Our barbed wire held them in the day time. At night the sound of chopping and falling of trees were heard by our soldiers. They waited until there was complete silence and then opened up the entire fire power of the section and caught the Japs with their pants down. They, being cagey, had dropped trees on the wire and were sneaking through when the boys caught them.
They killed 7,000 men in two days fighting. These were piled 25 deep over several hundred yards. The Japs would advance over their own dead and be mowed down in return. These begun to smell so bad that bulldozers were sent forward and they plowed them under.
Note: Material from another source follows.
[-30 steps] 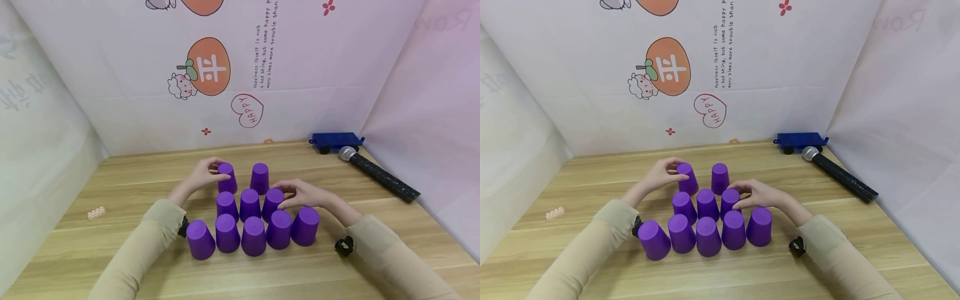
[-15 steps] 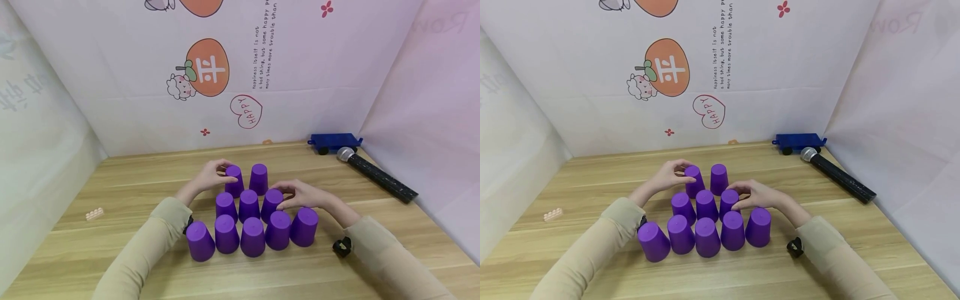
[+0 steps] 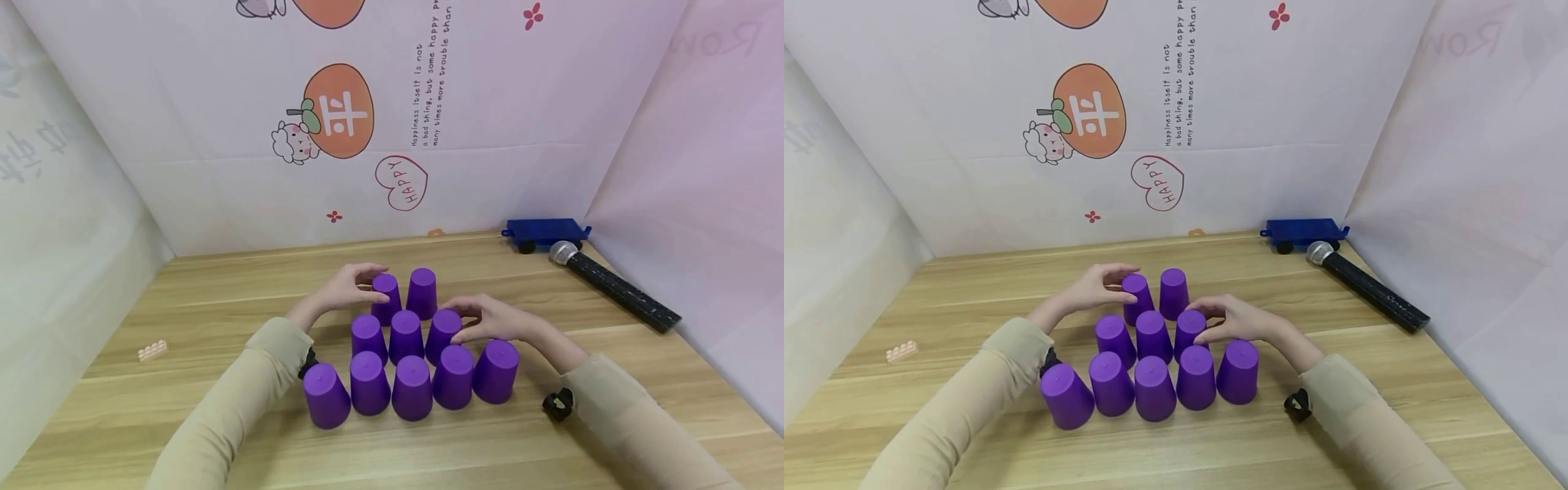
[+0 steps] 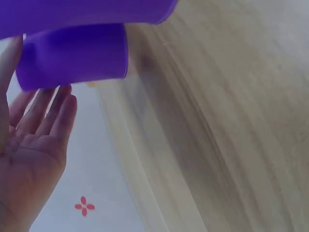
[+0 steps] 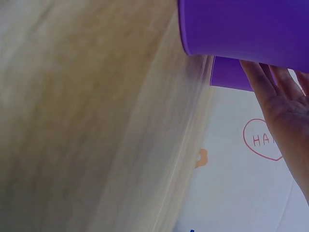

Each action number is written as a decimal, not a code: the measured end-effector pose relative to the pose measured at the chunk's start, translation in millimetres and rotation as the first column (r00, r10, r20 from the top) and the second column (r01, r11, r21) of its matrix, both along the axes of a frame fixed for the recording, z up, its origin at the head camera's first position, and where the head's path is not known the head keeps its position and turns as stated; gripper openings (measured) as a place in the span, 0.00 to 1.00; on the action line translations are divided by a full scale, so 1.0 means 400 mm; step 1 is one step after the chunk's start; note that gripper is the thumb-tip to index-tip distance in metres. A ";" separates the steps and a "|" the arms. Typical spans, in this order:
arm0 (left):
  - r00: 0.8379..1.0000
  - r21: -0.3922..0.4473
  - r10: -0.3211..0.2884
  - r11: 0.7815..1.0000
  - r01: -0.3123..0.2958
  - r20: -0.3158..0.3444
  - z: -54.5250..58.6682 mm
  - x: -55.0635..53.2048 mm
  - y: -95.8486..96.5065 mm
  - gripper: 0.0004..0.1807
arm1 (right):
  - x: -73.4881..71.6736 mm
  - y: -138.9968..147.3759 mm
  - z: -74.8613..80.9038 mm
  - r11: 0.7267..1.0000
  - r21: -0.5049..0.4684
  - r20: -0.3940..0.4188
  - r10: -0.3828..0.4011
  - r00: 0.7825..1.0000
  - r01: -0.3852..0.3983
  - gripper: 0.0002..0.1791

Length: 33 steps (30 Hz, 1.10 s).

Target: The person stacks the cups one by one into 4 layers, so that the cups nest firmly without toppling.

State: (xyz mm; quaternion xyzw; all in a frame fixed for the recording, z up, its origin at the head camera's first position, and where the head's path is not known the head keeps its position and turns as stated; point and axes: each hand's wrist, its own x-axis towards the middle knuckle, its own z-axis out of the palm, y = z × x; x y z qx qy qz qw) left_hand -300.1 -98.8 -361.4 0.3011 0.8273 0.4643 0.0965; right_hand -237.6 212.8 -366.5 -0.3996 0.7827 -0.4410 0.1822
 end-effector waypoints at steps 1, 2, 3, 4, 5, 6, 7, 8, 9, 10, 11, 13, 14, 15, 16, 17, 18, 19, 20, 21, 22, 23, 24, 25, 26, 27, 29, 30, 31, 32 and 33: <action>1.000 -0.001 -0.006 1.000 0.006 0.011 0.001 0.000 -0.006 0.34 | 0.000 0.001 0.000 1.000 0.001 0.000 -0.002 1.000 0.002 0.27; 1.000 -0.001 -0.008 1.000 0.008 0.019 0.004 -0.001 -0.014 0.35 | 0.000 0.002 -0.001 1.000 0.003 -0.001 -0.003 1.000 0.003 0.27; 1.000 0.000 -0.007 1.000 0.007 0.026 0.007 0.000 -0.022 0.35 | 0.000 0.002 -0.001 1.000 0.005 -0.001 -0.004 1.000 0.004 0.27; 1.000 0.000 0.001 1.000 -0.001 0.031 0.012 0.001 -0.033 0.35 | -0.001 0.002 -0.001 1.000 0.004 -0.002 -0.003 1.000 0.003 0.27; 1.000 0.000 0.007 1.000 -0.007 0.031 0.018 0.003 -0.045 0.35 | -0.001 0.001 -0.001 1.000 0.005 -0.004 -0.003 1.000 0.003 0.27; 0.999 0.000 0.016 1.000 -0.016 0.030 0.024 0.006 -0.057 0.34 | -0.002 0.001 -0.001 1.000 0.004 -0.004 -0.003 1.000 0.003 0.27; 0.999 -0.001 0.021 1.000 -0.021 0.024 0.029 0.009 -0.068 0.33 | -0.002 0.001 -0.001 1.000 0.002 -0.004 -0.002 1.000 0.002 0.26; 1.000 0.001 0.026 1.000 -0.026 0.017 0.034 0.013 -0.080 0.33 | -0.002 0.001 -0.001 1.000 0.001 -0.005 -0.002 1.000 0.002 0.26; 1.000 0.008 0.029 1.000 -0.029 0.012 0.037 0.016 -0.091 0.32 | -0.002 0.001 -0.001 1.000 -0.001 -0.006 -0.003 1.000 0.003 0.26; 0.999 0.015 0.035 0.999 -0.035 0.008 0.039 0.022 -0.102 0.32 | -0.002 0.001 -0.001 1.000 -0.002 -0.008 -0.003 1.000 0.003 0.26; 0.999 0.029 0.039 0.999 -0.039 0.008 0.040 0.028 -0.113 0.31 | -0.003 0.002 -0.001 1.000 -0.003 -0.010 -0.003 1.000 0.003 0.26; 0.999 0.040 0.042 0.998 -0.042 0.004 0.039 0.047 -0.133 0.30 | -0.003 0.001 -0.002 1.000 -0.006 -0.012 0.002 1.000 -0.002 0.26; 0.999 0.045 0.043 0.998 -0.043 0.009 0.037 0.059 -0.141 0.30 | -0.003 0.002 -0.002 1.000 -0.005 -0.013 0.006 1.000 -0.006 0.26; 0.999 0.042 0.042 0.998 -0.042 0.011 0.033 0.070 -0.149 0.29 | -0.003 0.002 -0.003 1.000 -0.006 -0.013 0.009 1.000 -0.009 0.26; 0.999 0.035 0.037 0.999 -0.037 0.016 0.029 0.084 -0.156 0.29 | -0.003 0.002 -0.003 1.000 -0.007 -0.014 0.012 1.000 -0.012 0.25; 1.000 0.027 0.023 0.999 -0.024 0.020 0.024 0.096 -0.161 0.29 | -0.003 0.003 -0.003 1.000 -0.007 -0.014 0.014 1.000 -0.014 0.25; 1.000 0.013 0.011 1.000 -0.011 0.021 0.019 0.108 -0.164 0.29 | -0.003 0.004 -0.003 1.000 -0.008 -0.013 0.014 1.000 -0.015 0.25; 1.000 0.009 -0.005 1.000 0.005 0.024 0.012 0.118 -0.166 0.28 | -0.004 0.005 -0.003 1.000 -0.007 -0.014 0.015 1.000 -0.015 0.25; 0.999 0.010 -0.023 1.000 0.023 0.024 0.005 0.127 -0.166 0.28 | -0.004 0.006 -0.004 1.000 -0.006 -0.015 0.013 1.000 -0.013 0.25; 0.999 0.013 -0.043 0.999 0.043 0.022 -0.002 0.135 -0.165 0.28 | -0.004 0.007 -0.004 1.000 -0.007 -0.014 0.013 1.000 -0.013 0.25; 0.998 0.019 -0.062 0.998 0.062 0.021 -0.007 0.144 -0.164 0.28 | -0.005 0.008 -0.004 1.000 -0.006 -0.014 0.012 1.000 -0.012 0.25; 0.997 0.027 -0.076 0.997 0.075 0.020 -0.011 0.151 -0.161 0.28 | -0.005 0.008 -0.005 1.000 -0.005 -0.016 0.012 1.000 -0.013 0.25; 0.996 0.035 -0.086 0.996 0.085 0.017 -0.016 0.158 -0.158 0.28 | -0.006 0.009 -0.005 1.000 -0.006 -0.015 0.013 1.000 -0.013 0.25; 0.995 0.045 -0.094 0.995 0.094 0.018 -0.019 0.164 -0.155 0.28 | -0.006 0.009 -0.007 1.000 -0.005 -0.017 0.014 1.000 -0.015 0.25; 0.994 0.053 -0.103 0.993 0.102 0.019 -0.022 0.169 -0.151 0.28 | -0.006 0.009 -0.008 1.000 -0.005 -0.018 0.016 1.000 -0.016 0.25; 0.994 0.063 -0.111 0.992 0.109 0.025 -0.025 0.173 -0.147 0.27 | -0.006 0.009 -0.008 1.000 -0.005 -0.019 0.017 1.000 -0.017 0.25; 0.991 0.084 -0.125 0.989 0.122 0.037 -0.029 0.180 -0.139 0.28 | -0.006 0.008 -0.009 1.000 -0.006 -0.021 0.018 1.000 -0.018 0.25; 0.990 0.092 -0.131 0.988 0.127 0.042 -0.030 0.182 -0.135 0.28 | -0.006 0.007 -0.010 1.000 -0.007 -0.022 0.018 1.000 -0.018 0.25; 0.989 0.105 -0.137 0.986 0.131 0.054 -0.031 0.184 -0.131 0.28 | -0.005 0.006 -0.010 1.000 -0.007 -0.024 0.018 1.000 -0.018 0.25; 0.988 0.115 -0.140 0.984 0.133 0.060 -0.031 0.186 -0.128 0.28 | -0.005 0.005 -0.010 1.000 -0.009 -0.024 0.018 1.000 -0.018 0.25; 0.987 0.129 -0.143 0.983 0.133 0.068 -0.031 0.187 -0.125 0.28 | -0.005 0.004 -0.010 1.000 -0.008 -0.024 0.017 1.000 -0.017 0.25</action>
In another instance, one captain led a patrol out the day before the big attack. They went through two Jap bivouac areas and walked miles without seeing a single Jap or hearing a single shot; and yet, the Japs attacked that same point with four divisions that very night.1 Elusive is the word for Jap.
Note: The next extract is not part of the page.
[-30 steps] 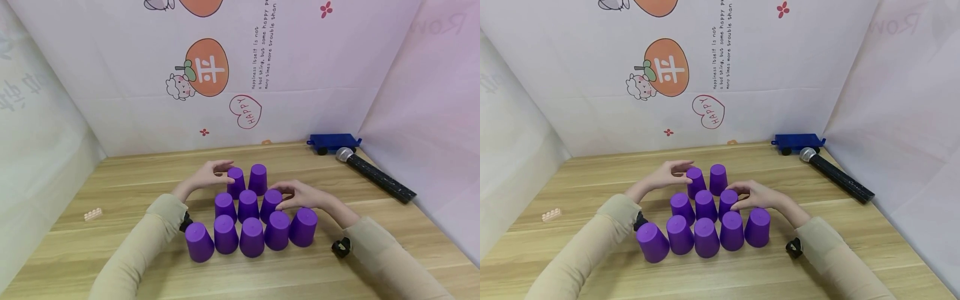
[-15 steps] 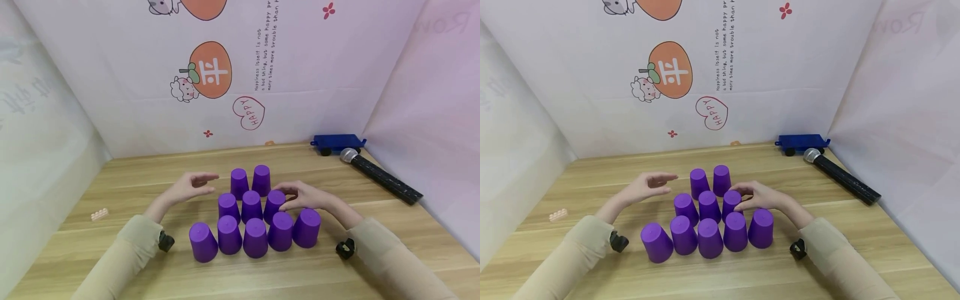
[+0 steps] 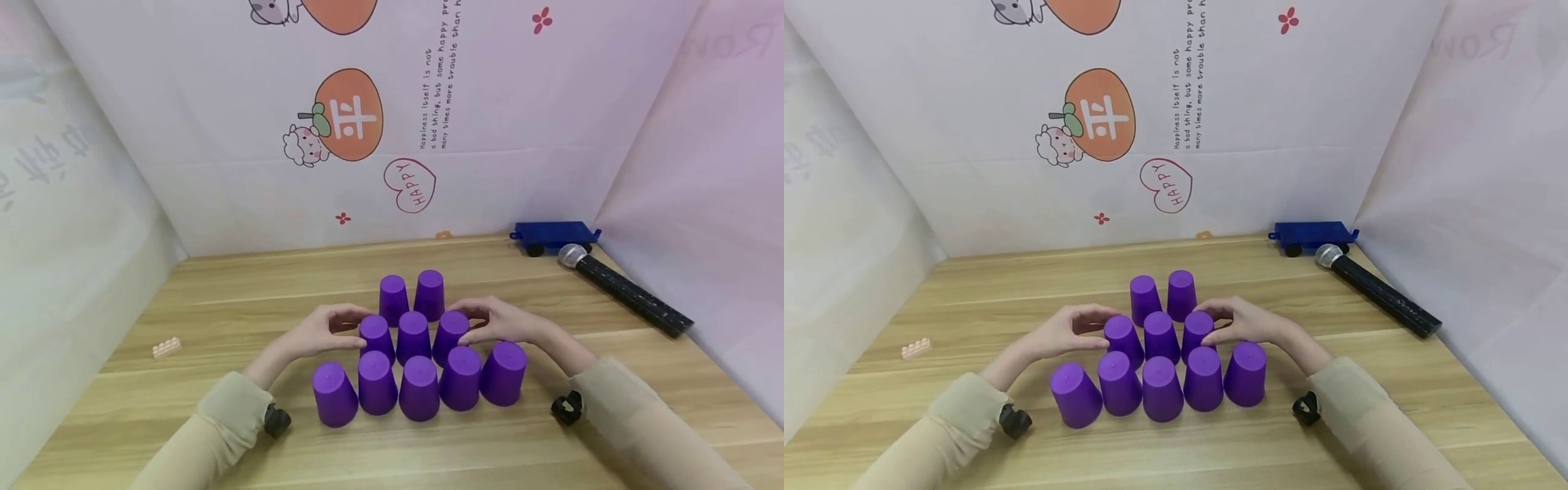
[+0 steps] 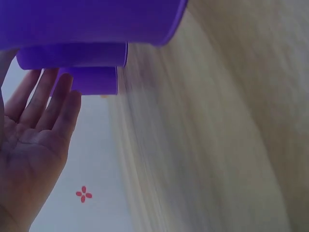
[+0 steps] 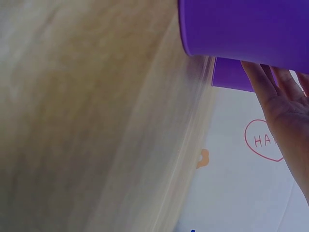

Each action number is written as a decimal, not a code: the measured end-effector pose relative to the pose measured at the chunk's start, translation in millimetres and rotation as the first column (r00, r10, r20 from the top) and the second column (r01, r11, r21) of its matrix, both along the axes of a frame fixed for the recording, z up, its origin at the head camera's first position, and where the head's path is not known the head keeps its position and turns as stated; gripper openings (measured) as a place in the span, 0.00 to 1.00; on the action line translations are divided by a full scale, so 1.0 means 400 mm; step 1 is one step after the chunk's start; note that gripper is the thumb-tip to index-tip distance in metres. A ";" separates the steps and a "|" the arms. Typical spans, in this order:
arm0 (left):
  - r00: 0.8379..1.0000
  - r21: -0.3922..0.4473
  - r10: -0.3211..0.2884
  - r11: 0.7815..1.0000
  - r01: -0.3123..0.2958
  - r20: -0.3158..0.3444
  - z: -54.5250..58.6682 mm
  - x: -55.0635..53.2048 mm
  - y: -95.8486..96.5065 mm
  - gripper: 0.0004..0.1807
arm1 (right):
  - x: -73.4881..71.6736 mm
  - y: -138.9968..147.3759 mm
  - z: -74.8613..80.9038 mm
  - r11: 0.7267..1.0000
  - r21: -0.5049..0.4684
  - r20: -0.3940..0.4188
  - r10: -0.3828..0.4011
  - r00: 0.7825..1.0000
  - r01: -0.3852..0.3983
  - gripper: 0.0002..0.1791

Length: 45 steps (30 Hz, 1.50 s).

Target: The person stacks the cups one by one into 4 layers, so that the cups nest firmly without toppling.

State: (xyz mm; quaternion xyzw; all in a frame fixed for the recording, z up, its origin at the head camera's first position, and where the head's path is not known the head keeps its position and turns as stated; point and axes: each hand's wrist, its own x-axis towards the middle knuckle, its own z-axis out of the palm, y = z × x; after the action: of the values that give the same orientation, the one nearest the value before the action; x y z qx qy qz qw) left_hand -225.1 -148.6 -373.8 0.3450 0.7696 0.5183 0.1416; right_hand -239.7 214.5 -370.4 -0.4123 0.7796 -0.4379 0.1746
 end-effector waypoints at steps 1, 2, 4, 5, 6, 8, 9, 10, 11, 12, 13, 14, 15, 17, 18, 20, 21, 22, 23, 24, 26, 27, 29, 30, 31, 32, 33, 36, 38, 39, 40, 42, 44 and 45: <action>1.000 0.008 0.002 1.000 -0.002 0.008 0.000 0.001 0.004 0.28 | 0.000 0.000 0.000 1.000 0.000 0.000 0.000 1.000 0.000 0.25; 1.000 0.014 0.004 1.000 -0.004 0.014 -0.001 0.001 0.007 0.28 | 0.000 0.000 0.000 1.000 -0.001 -0.001 -0.001 1.000 0.001 0.25; 0.999 0.029 0.007 1.000 -0.008 0.033 -0.002 0.002 0.012 0.28 | 0.001 0.000 0.000 1.000 0.000 -0.002 -0.002 1.000 0.002 0.25; 0.999 0.033 0.009 0.999 -0.010 0.038 -0.004 0.001 0.014 0.28 | 0.001 0.000 0.000 1.000 -0.001 -0.003 -0.001 1.000 0.001 0.25; 0.999 0.039 0.009 0.999 -0.010 0.043 -0.006 0.001 0.016 0.28 | 0.001 0.000 0.001 1.000 -0.001 -0.003 -0.002 1.000 0.002 0.25; 0.999 0.048 0.013 0.999 -0.015 0.053 -0.011 -0.001 0.019 0.29 | 0.001 0.000 0.001 1.000 -0.001 -0.003 -0.003 1.000 0.003 0.26; 0.998 0.054 0.016 0.998 -0.019 0.054 -0.014 -0.002 0.021 0.29 | 0.001 0.000 0.002 1.000 0.000 -0.002 -0.003 1.000 0.003 0.26; 0.998 0.057 0.020 0.998 -0.023 0.052 -0.016 -0.002 0.022 0.29 | 0.001 0.000 0.002 1.000 0.001 -0.002 -0.004 1.000 0.004 0.26; 0.999 0.059 0.026 0.998 -0.028 0.045 -0.018 -0.002 0.023 0.29 | 0.001 0.001 0.002 1.000 0.002 -0.001 -0.006 1.000 0.006 0.26; 0.999 0.062 0.030 0.998 -0.032 0.037 -0.021 -0.003 0.025 0.28 | 0.001 0.001 0.002 1.000 0.004 0.001 -0.007 1.000 0.007 0.26; 0.999 0.061 0.036 0.997 -0.038 0.030 -0.022 -0.003 0.026 0.28 | 0.002 0.001 0.002 1.000 0.005 0.002 -0.008 1.000 0.008 0.26; 0.999 0.061 0.041 0.997 -0.042 0.022 -0.022 -0.004 0.027 0.28 | 0.002 0.001 0.002 1.000 0.005 0.003 -0.009 1.000 0.009 0.26; 0.999 0.059 0.045 0.997 -0.045 0.016 -0.022 -0.003 0.029 0.27 | 0.002 0.001 0.002 1.000 0.005 0.003 -0.008 1.000 0.008 0.26; 0.999 0.056 0.050 0.997 -0.050 0.009 -0.021 -0.004 0.029 0.27 | 0.001 0.000 0.001 1.000 0.003 0.001 -0.005 1.000 0.005 0.25; 0.999 0.054 0.052 0.997 -0.052 0.011 -0.021 -0.005 0.030 0.26 | 0.001 0.000 0.001 1.000 0.002 -0.001 -0.003 1.000 0.003 0.25; 0.998 0.050 0.055 0.997 -0.056 0.019 -0.020 -0.005 0.030 0.26 | 0.000 0.000 0.000 1.000 0.003 -0.005 -0.004 1.000 0.004 0.25; 0.998 0.048 0.057 0.997 -0.058 0.022 -0.020 -0.005 0.030 0.26 | 0.000 0.000 -0.001 1.000 0.004 -0.006 -0.004 1.000 0.004 0.26; 0.998 0.047 0.058 0.997 -0.059 0.025 -0.020 -0.005 0.030 0.25 | 0.000 0.000 -0.001 1.000 0.005 -0.006 -0.004 1.000 0.004 0.26; 0.998 0.048 0.058 0.997 -0.059 0.024 -0.020 -0.004 0.029 0.25 | 0.000 0.000 -0.001 1.000 0.008 -0.004 -0.008 1.000 0.008 0.26; 0.998 0.047 0.059 0.997 -0.060 0.025 -0.020 -0.004 0.029 0.25 | 0.000 0.001 0.000 1.000 0.009 -0.001 -0.013 1.000 0.013 0.26; 0.998 0.051 0.058 0.997 -0.060 0.026 -0.019 -0.003 0.029 0.25 | 0.000 0.002 0.000 0.999 0.006 0.003 -0.031 1.000 0.031 0.25; 0.998 0.053 0.059 0.997 -0.060 0.027 -0.019 -0.002 0.029 0.25 | 0.000 0.002 0.000 0.999 0.000 0.005 -0.040 0.999 0.040 0.25; 0.998 0.055 0.057 0.997 -0.059 0.027 -0.017 0.000 0.029 0.25 | 0.001 0.006 0.001 0.998 -0.009 0.010 -0.065 0.998 0.065 0.25; 0.998 0.054 0.059 0.997 -0.061 0.032 -0.017 0.000 0.029 0.26 | 0.001 0.009 0.002 0.997 -0.014 0.011 -0.079 0.997 0.079 0.24; 0.998 0.054 0.059 0.997 -0.061 0.034 -0.016 0.001 0.030 0.26 | 0.002 0.013 0.003 0.995 -0.015 0.006 -0.097 0.995 0.097 0.24; 0.998 0.055 0.060 0.997 -0.061 0.034 -0.016 0.002 0.030 0.26 | 0.002 0.018 0.005 0.993 -0.014 0.004 -0.115 0.993 0.115 0.23; 0.998 0.055 0.061 0.997 -0.063 0.034 -0.016 0.002 0.030 0.25 | 0.003 0.023 0.008 0.990 -0.010 -0.001 -0.138 0.990 0.138 0.23; 0.997 0.056 0.071 0.996 -0.073 0.033 -0.016 0.001 0.031 0.25 | 0.001 0.042 0.022 0.972 0.015 -0.043 -0.234 0.971 0.235 0.23; 0.997 0.060 0.078 0.995 -0.080 0.030 -0.016 0.000 0.031 0.25 | -0.003 0.057 0.033 0.950 0.038 -0.073 -0.305 0.949 0.309 0.24; 0.996 0.063 0.080 0.995 -0.081 0.031 -0.016 0.000 0.031 0.25 | -0.007 0.065 0.038 0.939 0.046 -0.088 -0.337 0.937 0.342 0.24; 0.996 0.065 0.080 0.994 -0.082 0.031 -0.016 -0.001 0.031 0.25 | -0.012 0.073 0.042 0.927 0.053 -0.103 -0.365 0.925 0.371 0.25; 0.996 0.070 0.080 0.994 -0.082 0.033 -0.018 -0.002 0.031 0.25 | -0.022 0.088 0.049 0.904 0.071 -0.124 -0.411 0.903 0.421 0.26; 0.996 0.071 0.079 0.994 -0.081 0.038 -0.022 -0.002 0.031 0.25 | -0.037 0.100 0.050 0.889 0.076 -0.133 -0.439 0.888 0.451 0.26; 0.996 0.071 0.079 0.994 -0.082 0.040 -0.023 -0.003 0.031 0.25 | -0.045 0.103 0.050 0.884 0.074 -0.136 -0.449 0.883 0.461 0.26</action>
State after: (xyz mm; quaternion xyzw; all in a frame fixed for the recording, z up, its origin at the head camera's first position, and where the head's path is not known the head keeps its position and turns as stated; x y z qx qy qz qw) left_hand -226.2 -136.3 -383.2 0.3090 0.7608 0.5575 0.1223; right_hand -257.5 255.9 -350.4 -0.2326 0.8850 -0.4009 0.0433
The rest of the time we spent sitting in base operations, listening to the buzz of code2 coming over the radio set. We also ate sandwiches and drank coffee.
We took off at 11:20 for a rendezvous with Navy TBFs3 on practice maneuvers. We got lost, so circled the field several times and then landed. As we circled, Jap small arms fire was directed at us, but no hits.
We sat some more until the rest of the crews returned. Then we piled into trucks heavy-eyed and worn out. The Navy issued mattresses to us and led us into a tent where we all flopped immediately and were asleep as soon as we hit the beds. This at 2:30 a.m. Bougainville time.
Notes & Commentary
1 The establishment of Torokina Airfield on Bougainville was bitterly contested by the Japanese from the landings at Empress Augusta Bay in October 1943. Fiji Military Forces’ 1 Battalion and 3 Battalion, served on Bougainville. Half the officers and many of the non-commissioned officers were New Zealanders. The Fijian troops provided valuable intelligence through small group patrols combing the jungle-choked terrain beyond the Torokina Airfield perimeter. In attacks made on the airfield between mid-February and mid-March, over 700 Japanese dead were counted in the immediate area. Though far less than the 7,000 reported in Wayne’s Journal, the Japanese attacks were a disaster for them. During the Japanese attacks on Torokina, aircraft were flown away each evening to Green and Stirling Islands and brought back in the mornings. The Fijian troops exhibited outstanding bravery and initiative during these battles. The Official History of New Zealand in the Second World War 1939-1945. Oliver A. Gillespie, “The Pacific, III: Battalions Move to the Solomons“. New Zealand Electronic Text Collection ( http://nzetc.victoria.ac.nz/tm/scholarly/tei-WH2Paci-_N88374.html#WH2Paci-fig-Wh2Pac37a : accessed 05 May 2014) pp 274-282.
2 code, Morse code.
3 The Grumman TBF Avenger (designated TBM for aircraft built by General Motors) was a heavy Navy torpedo bomber. See http://en.wikipedia.org/wiki/Grumman_TBF_Avenger and http://www.youtube.com/watch?v=uT_lZ2Vr_yo.
During World War II, President George W. Bush was a TBF pilot, and actor Paul Newman flew as a TBF rear gunner.